- _ABOUT THIS EXERCISE_:
From the line containing "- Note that" to the final line of the listing, restate each line word for word and add nothing.

━━━

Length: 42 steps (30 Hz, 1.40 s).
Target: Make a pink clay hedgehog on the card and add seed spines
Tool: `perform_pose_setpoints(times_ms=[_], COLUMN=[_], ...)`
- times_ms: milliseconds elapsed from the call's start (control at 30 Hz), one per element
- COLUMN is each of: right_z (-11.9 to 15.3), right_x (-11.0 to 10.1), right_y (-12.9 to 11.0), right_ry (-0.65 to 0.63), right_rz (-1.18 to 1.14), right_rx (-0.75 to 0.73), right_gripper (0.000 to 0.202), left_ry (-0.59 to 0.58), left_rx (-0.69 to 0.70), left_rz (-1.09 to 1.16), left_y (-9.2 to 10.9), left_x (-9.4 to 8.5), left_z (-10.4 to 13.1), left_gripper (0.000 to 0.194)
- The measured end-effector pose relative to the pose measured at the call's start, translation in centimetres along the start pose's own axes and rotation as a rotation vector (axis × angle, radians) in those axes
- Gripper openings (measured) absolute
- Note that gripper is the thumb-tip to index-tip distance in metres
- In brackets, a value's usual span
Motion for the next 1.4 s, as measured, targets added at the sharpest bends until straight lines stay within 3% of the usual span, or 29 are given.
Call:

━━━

- _ANSWER TO THIS EXERCISE_:
- Note that gripper is the thumb-tip to index-tip distance in metres
- In brackets, a value's usual span
Motion for the next 1.4 s, as measured, targets added at the sharpest bends until straight lines stay within 3% of the usual span, or 29 are given.
Call:

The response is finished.